NAMI: Efficient Image Generation via Bridged Progressive Rectified Flow Transformers¶

Conference: CVPR 2026
Paper: CVF Open Access
Code: Not mentioned
Area: Diffusion Models / Image Generation
Keywords: Rectified Flow, Progressive Generation, Multi-resolution Training, Inference Acceleration, DiT

TL;DR¶

NAMI partitions the rectified flow of text-to-image generation into multiple time windows based on resolution. Low-resolution stages utilize fewer Transformer layers to rapidly construct layouts, while high-resolution stages gradually stack layers for detail refinement. A learnable BridgeFlow module aligns distributions between adjacent stages. At a 2B parameter scale, it reduces inference time for \(1024 \times 1024\) images by 64% while maintaining quality comparable to state-of-the-art models.

Background & Motivation¶

Background: Text-to-image models represented by SD3 and FLUX achieve leading generation quality using rectified flow and MM-DiT architectures. Rectified flow connects noise and data via linear trajectories, offering higher efficiency in training and inference than traditional diffusion. MM-DiT concatenates text and image tokens for joint attention.

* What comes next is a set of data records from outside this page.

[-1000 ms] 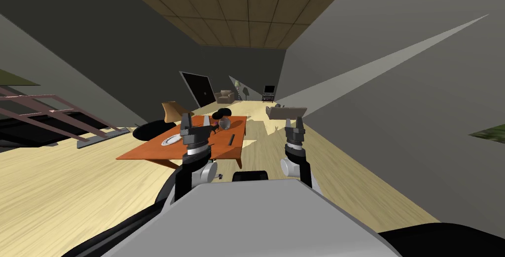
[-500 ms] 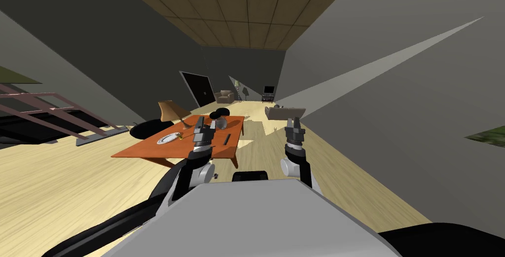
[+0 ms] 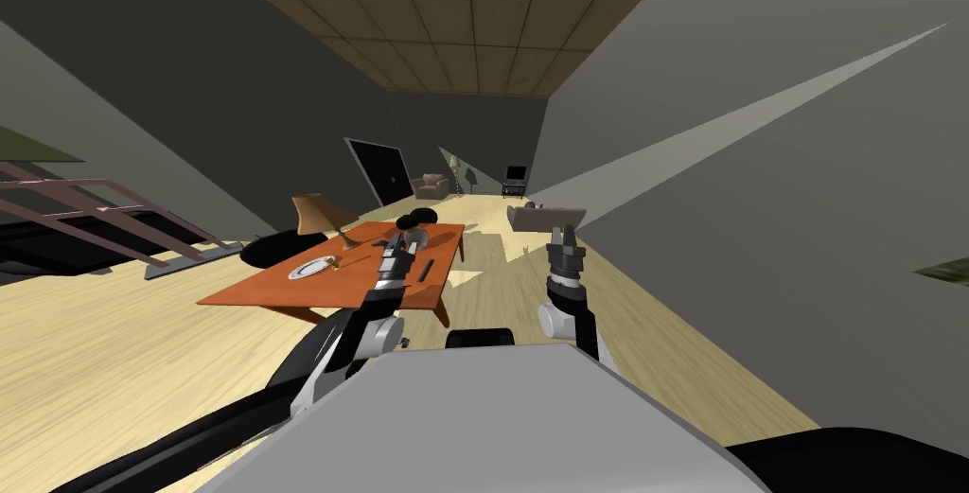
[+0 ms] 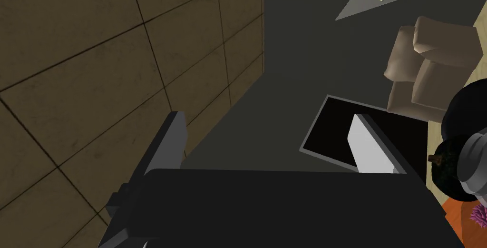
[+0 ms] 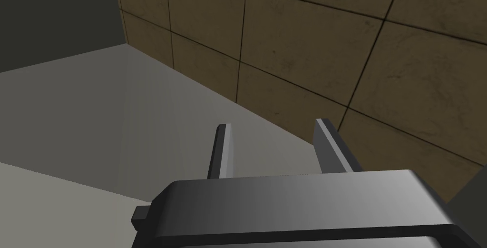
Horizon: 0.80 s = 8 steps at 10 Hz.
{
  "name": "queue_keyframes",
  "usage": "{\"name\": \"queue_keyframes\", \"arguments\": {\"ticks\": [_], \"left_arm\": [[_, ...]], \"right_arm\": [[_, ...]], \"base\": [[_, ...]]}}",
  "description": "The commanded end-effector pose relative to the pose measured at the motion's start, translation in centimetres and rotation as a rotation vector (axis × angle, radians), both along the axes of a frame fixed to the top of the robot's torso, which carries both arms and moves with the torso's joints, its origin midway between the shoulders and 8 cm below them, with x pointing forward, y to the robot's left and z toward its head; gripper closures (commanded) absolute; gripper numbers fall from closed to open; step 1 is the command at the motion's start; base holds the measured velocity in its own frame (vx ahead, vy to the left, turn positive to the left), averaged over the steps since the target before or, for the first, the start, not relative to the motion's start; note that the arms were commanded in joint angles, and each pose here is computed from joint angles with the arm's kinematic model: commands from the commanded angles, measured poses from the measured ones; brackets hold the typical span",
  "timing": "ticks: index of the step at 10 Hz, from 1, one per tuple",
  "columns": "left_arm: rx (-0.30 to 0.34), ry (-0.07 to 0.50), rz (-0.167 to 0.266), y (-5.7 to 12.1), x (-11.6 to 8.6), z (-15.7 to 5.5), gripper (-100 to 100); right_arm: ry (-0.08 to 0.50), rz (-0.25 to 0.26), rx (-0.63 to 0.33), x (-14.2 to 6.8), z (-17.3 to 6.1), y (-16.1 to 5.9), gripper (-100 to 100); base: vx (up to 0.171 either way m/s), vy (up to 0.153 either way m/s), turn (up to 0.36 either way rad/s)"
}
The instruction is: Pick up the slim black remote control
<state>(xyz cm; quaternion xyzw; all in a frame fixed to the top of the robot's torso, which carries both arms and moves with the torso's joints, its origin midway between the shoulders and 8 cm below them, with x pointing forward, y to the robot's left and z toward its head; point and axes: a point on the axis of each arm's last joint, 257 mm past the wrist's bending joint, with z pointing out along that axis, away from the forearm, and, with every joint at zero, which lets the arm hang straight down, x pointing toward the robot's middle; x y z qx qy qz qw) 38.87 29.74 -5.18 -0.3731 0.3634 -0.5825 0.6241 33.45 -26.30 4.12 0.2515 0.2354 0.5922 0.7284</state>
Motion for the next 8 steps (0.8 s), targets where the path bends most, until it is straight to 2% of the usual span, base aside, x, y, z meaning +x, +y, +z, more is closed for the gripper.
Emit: {"name": "queue_keyframes", "arguments": {"ticks": [1,2,3,4,5,6,7,8], "left_arm": [[-0.012,0.061,-0.002,0.0,0.5,-2.3,-100],[-0.031,0.134,-0.002,1.1,1.2,-4.7,-100],[-0.051,0.187,-0.001,2.1,1.6,-6.6,-100],[-0.053,0.215,0.0,2.2,1.7,-7.5,-100],[-0.078,0.28,0.005,3.5,2.0,-9.8,-100],[-0.079,0.296,0.005,3.5,2.1,-10.3,-100],[-0.108,0.365,0.013,4.8,2.2,-12.8,-100],[-0.109,0.379,0.012,4.8,2.2,-13.2,-100]], "right_arm": [[0.0,0.0,0.0,0.0,0.0,0.0,0],[0.0,0.0,0.0,0.0,0.0,0.0,0],[0.0,0.0,0.0,0.0,0.0,0.0,0],[0.0,0.0,0.0,0.0,0.0,0.0,0],[0.0,0.0,0.0,0.0,0.0,0.0,0],[0.0,0.0,0.0,0.0,0.0,0.0,0],[0.0,0.0,0.0,0.0,0.0,0.0,0],[0.0,0.0,0.0,0.0,0.0,0.0,0]], "base": [[0.083,-0.131,0.02],[0.102,-0.087,0.016],[0.15,-0.127,0.017],[0.109,-0.094,0.024],[0.117,-0.081,0.024],[0.087,-0.059,0.013],[0.1,-0.065,0.017],[0.092,-0.065,0.018]]}}
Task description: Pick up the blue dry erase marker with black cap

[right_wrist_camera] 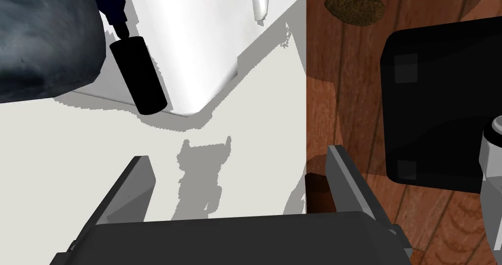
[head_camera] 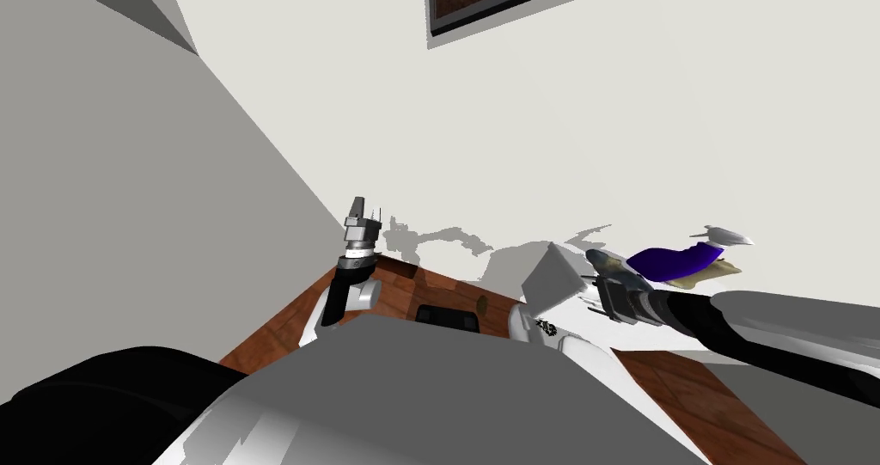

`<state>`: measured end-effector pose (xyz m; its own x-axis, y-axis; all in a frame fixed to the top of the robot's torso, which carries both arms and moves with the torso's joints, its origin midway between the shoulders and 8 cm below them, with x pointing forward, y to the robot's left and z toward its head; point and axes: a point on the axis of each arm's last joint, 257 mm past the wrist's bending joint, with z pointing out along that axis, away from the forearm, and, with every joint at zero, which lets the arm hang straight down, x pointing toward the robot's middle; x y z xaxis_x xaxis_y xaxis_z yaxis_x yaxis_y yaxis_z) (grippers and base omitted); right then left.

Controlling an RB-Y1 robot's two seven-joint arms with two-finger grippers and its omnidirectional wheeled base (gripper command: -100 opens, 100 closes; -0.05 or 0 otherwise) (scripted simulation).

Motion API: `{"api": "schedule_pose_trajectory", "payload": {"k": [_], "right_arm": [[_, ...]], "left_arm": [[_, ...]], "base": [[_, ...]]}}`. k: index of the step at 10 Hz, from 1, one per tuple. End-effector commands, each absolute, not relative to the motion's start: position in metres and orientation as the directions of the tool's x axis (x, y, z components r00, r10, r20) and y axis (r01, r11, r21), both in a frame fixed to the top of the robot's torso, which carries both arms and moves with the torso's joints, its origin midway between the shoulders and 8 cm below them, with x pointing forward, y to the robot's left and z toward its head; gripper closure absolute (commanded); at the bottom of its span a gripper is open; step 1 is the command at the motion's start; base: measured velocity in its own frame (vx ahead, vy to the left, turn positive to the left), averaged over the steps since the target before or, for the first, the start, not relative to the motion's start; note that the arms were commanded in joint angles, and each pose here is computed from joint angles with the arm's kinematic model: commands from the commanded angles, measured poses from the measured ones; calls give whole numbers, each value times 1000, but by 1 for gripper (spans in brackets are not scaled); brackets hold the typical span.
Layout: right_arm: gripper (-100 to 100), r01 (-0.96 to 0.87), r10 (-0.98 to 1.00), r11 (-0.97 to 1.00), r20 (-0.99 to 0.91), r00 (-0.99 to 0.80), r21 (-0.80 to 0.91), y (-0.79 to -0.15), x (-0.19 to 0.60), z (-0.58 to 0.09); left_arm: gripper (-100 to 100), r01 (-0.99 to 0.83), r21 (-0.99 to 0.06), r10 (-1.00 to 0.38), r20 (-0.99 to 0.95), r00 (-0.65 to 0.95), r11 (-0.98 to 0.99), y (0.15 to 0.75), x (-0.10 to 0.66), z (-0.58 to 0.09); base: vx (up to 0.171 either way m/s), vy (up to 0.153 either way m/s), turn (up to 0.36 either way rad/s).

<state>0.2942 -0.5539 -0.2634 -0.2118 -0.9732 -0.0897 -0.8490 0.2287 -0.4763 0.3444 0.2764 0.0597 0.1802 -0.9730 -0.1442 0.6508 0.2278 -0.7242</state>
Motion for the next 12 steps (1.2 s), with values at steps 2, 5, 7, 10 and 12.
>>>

Limitations of Prior Work: While quality has improved, parameter counts and computational overhead have surged. For instance, FLUX reaches 12B parameters, requiring full-load computation across all denoising steps, tokens, and model layers to generate a high-resolution image, leading to prohibitive inference latency and cost. Existing acceleration strategies (e.g., high-ratio VAE downsampling, token reduction, linear attention) often sacrifice generation quality.

Key Challenge: Current methods apply uniform denoising across all sampling stages, failing to exploit the inherent "coarse-to-fine" structure of image generation. The authors observe that early diffusion stages primarily establish rough conceptual layouts and object contours, which can be accomplished quickly at low resolutions using only a subset of model parameters. Computationally intensive detail enhancement occurs later. Forcing maximum resolution and model capacity throughout the process creates significant redundancy.

Goal: To decompose the generation process across temporal, spatial, and architectural dimensions simultaneously, making early layout stages faster and more efficient without compromising quality.

Key Insight: Segment the rectified flow by resolution (pyramid-style), assigning fewer layers to low-resolution segments and more layers to high-resolution ones, forming a "time-segmented + spatial-cascaded" progressive structure. The difficulty lies in smoothing the probability distribution transitions between adjacent segments to avoid quality loss from jumps.

Core Idea: Replace the non-learnable re-noising transition used in pyramid flows with a learnable BridgeFlow module, combining "Progressive Rectified Flow Transformers + Multi-resolution Joint Training" into an end-to-end efficient framework.

Method¶

Overall Architecture¶

NAMI splits a text-to-image denoising trajectory into \(K\) resolution stages (typically \(K=3\), with resolutions 256→512→1024). The rectified flow is partitioned into \(K\) corresponding time windows \([t_{k-1}, t_k]\). Each stage is assigned a module \(m_k\) composed of MM-DiT blocks, where the network for stage \(k\) is nested and cumulative: \(\theta_k = \{m_1 \oplus \cdots \oplus m_k\}\). As resolution increases, more layers participate in the computation. Inference starts from low-resolution noise; between stages, upsampling and the BridgeFlow module align the endpoint of one segment with the starting point of the next. The training phase employs a multi-resolution joint strategy to accelerate convergence.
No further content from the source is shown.